Del Potro had four break chances in the opening three return games, but once he wasted them, it was all over for him, as Roger sailed through the remaining service games to keep the pressure on the other side of the net.
Roger Federer beat Juan Martin del Potro in straight sets in Madrid 2009.
The Swiss stole 39% of the return points and broke Juan Martin once in each set from six break chances to cross the finish line.
Federer had a 21-11 advantage in service winners, which allowed him to play aggressive tennis and blast 25 winners against del Potro's 12 to create another massive difference. Roger was reliable from both wings and his volley, while Juan Martin could only rely on his forehand.
Federer had 46 winners against the Argentine's 23, a massive advantage before taking a look at the errors department. The Swiss wanted to keep the points on his racquet, which had to draw some errors, spraying 19 unforced mistakes while del Potro stayed on more reduced 11.

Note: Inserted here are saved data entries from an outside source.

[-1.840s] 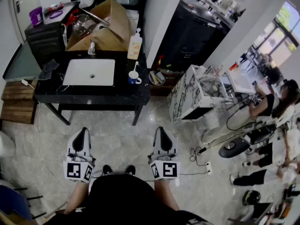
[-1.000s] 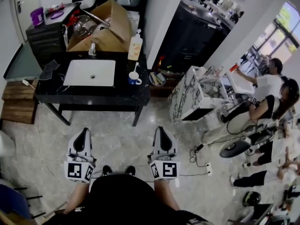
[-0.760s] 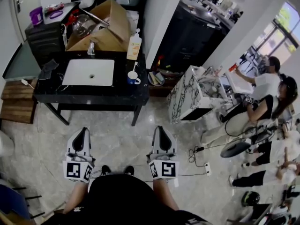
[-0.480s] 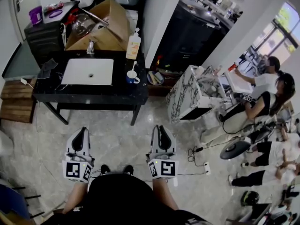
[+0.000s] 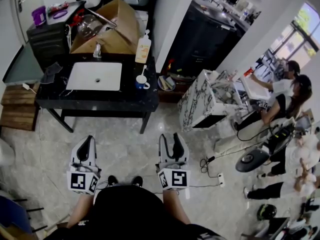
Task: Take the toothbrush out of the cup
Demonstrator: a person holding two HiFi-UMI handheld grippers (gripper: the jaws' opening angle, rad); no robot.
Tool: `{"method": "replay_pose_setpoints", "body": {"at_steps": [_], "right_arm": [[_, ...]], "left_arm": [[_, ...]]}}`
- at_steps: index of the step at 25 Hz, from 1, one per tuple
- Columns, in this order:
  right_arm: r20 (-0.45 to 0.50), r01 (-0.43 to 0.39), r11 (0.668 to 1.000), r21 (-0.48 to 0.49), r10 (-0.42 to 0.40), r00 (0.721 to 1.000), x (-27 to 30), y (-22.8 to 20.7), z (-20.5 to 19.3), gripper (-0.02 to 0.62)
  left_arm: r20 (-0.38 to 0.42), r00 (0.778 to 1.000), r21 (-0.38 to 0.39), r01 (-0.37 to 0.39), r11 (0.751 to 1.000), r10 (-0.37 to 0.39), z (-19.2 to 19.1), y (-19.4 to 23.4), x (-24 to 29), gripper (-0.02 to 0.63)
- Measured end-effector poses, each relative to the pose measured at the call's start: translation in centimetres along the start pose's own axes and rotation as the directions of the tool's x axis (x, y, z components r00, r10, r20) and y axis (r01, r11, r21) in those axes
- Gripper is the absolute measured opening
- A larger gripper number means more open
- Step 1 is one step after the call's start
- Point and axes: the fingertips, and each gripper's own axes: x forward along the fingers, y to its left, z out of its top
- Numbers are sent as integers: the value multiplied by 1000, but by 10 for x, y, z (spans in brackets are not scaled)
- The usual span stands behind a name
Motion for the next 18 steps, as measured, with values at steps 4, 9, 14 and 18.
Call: {"method": "replay_pose_setpoints", "body": {"at_steps": [4, 9, 14, 18], "right_arm": [[-16, -23, 1000, 13, 23, 1000, 3, 5, -6, 284], [-28, -40, 998, 51, 42, 999, 7, 9, -10, 406], [-36, -23, 999, 41, 25, 999, 7, 10, -10, 465], [-38, -10, 999, 39, 12, 999, 4, 12, -9, 471]], "left_arm": [[2, 1000, 0, 1, 1000, -1, -1, 1, 0, 5], [-1, 1000, 2, 4, 1000, -4, -3, 5, 0, 5], [-7, 1000, -7, 4, 1000, -4, 0, 6, 0, 5], [-9, 1000, -9, 7, 1000, -7, 0, 10, -1, 5]]}}
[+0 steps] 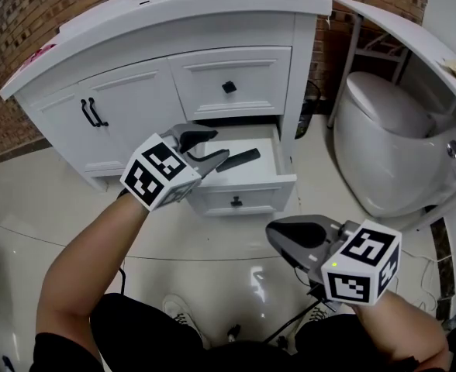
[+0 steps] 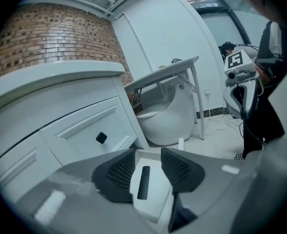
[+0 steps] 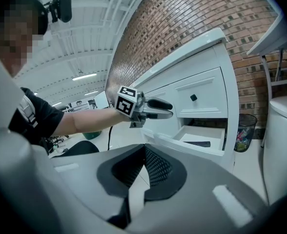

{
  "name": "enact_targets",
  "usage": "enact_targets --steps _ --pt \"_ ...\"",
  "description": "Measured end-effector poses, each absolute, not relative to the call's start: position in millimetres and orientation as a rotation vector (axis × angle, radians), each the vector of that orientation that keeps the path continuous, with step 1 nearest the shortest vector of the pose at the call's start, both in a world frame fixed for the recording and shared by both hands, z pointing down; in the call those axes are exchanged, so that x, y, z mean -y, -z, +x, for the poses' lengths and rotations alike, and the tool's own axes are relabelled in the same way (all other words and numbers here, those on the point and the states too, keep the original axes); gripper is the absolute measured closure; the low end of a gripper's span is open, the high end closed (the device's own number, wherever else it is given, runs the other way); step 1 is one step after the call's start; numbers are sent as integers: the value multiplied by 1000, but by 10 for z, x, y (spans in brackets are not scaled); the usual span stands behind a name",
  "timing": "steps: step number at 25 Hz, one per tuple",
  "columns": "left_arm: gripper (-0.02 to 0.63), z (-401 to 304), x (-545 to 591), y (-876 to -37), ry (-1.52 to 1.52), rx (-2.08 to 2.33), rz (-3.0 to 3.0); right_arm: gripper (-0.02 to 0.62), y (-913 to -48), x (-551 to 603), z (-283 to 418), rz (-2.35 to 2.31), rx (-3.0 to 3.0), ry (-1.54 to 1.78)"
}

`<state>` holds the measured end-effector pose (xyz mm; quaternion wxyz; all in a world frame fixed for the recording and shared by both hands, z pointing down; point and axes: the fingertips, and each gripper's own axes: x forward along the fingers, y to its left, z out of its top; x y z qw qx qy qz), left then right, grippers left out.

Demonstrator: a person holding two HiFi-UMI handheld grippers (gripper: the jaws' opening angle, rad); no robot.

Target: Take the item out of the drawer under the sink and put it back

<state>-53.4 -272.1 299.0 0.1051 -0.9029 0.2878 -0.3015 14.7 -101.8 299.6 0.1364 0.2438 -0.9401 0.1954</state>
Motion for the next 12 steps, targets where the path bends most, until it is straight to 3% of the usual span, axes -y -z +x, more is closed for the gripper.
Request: enact_targets --steps 12 --pt "386 -375 3519 -3756 1203 -744 -2591 592 -3030 1076 170 700 2735 -622"
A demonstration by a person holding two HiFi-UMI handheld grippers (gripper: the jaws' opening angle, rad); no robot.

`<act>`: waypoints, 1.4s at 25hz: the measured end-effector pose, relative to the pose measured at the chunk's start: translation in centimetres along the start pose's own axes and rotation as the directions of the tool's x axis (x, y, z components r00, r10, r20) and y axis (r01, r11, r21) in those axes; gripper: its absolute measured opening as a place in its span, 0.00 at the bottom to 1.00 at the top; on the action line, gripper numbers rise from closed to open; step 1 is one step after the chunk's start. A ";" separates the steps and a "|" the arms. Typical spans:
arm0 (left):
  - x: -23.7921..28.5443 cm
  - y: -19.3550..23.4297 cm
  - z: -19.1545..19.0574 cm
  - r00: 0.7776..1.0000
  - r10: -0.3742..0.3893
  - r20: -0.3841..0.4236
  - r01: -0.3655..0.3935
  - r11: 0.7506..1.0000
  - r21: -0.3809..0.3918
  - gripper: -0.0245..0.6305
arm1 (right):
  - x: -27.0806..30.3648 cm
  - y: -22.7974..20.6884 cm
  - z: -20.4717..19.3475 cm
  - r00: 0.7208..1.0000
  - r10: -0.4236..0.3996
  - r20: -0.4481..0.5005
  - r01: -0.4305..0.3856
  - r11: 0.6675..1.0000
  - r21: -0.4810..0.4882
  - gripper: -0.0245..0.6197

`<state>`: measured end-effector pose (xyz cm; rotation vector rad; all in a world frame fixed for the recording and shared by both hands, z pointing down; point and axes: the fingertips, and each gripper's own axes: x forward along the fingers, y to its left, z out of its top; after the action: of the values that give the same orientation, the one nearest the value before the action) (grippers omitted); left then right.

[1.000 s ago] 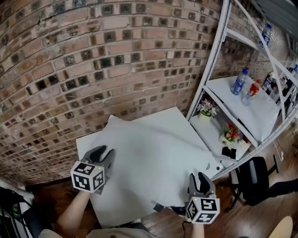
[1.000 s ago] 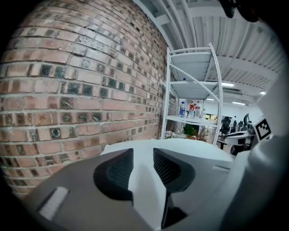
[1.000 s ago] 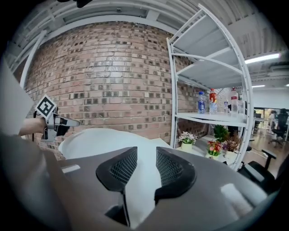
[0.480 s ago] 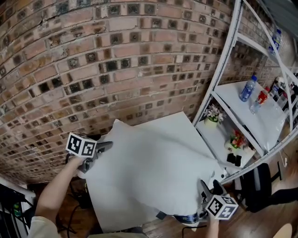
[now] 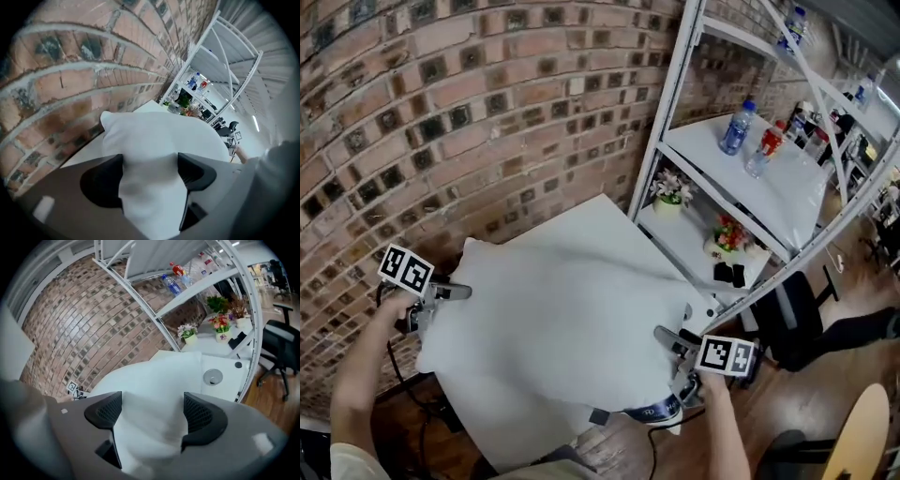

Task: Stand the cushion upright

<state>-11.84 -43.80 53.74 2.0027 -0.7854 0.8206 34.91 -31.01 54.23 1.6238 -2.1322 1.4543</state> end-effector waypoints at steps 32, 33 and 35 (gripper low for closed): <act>-11.3 -4.2 -4.6 0.751 0.377 0.542 -0.402 0.912 -0.078 0.09 | 4.9 12.6 8.5 0.985 0.074 0.153 0.034 0.798 -0.602 0.14; -12.0 -4.1 -4.4 0.723 0.394 0.568 -0.418 0.903 -0.094 0.09 | 5.5 13.3 9.3 0.980 0.084 0.179 0.046 0.784 -0.619 0.14; -13.0 -3.9 -4.1 0.664 0.431 0.611 -0.452 0.882 -0.131 0.09 | 6.9 14.6 10.6 0.968 0.098 0.231 0.080 0.754 -0.652 0.14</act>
<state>-17.72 -35.44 43.85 2.1603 -1.7151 0.3897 25.15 -43.70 43.45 1.5441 -2.3812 0.3758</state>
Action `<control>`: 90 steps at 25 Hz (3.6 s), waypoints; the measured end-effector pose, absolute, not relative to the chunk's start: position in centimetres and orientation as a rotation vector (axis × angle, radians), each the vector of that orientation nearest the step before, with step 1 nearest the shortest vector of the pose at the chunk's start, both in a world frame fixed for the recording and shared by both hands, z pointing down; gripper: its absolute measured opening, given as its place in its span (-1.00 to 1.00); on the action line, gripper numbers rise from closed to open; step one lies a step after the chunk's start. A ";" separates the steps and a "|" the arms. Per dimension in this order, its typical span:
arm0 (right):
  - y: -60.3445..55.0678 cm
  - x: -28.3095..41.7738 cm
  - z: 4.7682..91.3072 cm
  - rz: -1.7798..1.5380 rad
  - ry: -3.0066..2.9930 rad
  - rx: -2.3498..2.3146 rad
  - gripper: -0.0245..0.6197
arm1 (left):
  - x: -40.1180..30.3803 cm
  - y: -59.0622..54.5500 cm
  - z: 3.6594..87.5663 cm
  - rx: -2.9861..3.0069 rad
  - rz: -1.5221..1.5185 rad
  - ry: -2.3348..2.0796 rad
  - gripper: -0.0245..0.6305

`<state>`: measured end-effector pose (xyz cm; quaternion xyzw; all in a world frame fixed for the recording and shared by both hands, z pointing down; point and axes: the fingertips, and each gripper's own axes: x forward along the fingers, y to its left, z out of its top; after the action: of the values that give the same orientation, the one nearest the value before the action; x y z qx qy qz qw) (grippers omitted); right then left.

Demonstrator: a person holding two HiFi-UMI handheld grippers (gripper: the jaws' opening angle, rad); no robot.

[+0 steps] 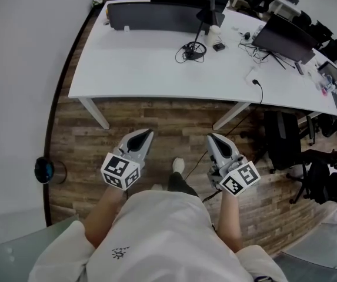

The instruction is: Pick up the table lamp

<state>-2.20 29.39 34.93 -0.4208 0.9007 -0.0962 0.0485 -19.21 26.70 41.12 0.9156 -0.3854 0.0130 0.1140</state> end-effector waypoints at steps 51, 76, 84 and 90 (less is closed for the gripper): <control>-4.3 14.5 37.0 -0.414 2.824 -0.979 -0.92 | -1.6 -3.8 41.6 2.603 0.126 -1.311 -0.94; -6.5 16.7 38.0 -0.444 2.781 -0.902 -0.92 | 0.4 -6.0 42.6 2.590 0.185 -1.302 -0.94; -8.2 16.1 37.6 -0.430 2.768 -0.953 -0.92 | 0.2 -8.9 41.8 2.634 0.177 -1.245 -0.94; -10.2 14.7 36.9 -0.422 2.751 -0.969 -0.92 | -1.0 -11.3 41.8 2.627 0.141 -1.209 -0.94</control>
<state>14.71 -10.23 36.91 -0.3272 0.9291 -0.1426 0.0970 -1.03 -11.26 41.76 0.9005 -0.4145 0.0482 0.1226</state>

Also, Roger had ten forced errors while making Juan Martin hit seven (mostly from his backhand), not enough for the 20-year-old to make an impact and earn a more favorable result. It was a swift and fluid match on a fast Madrid clay, and 61% of the points ended in the shortest range with a maximum number of four strokes, with Roger having a 40-33 advantage in them.
They were neck and neck in the mid-range exchanges from five to eight shots (18-17 for Federer), and the Swiss prevailed in the longest points 8-3 to complete his rock-solid performance and move into the title match against Rafael Nadal.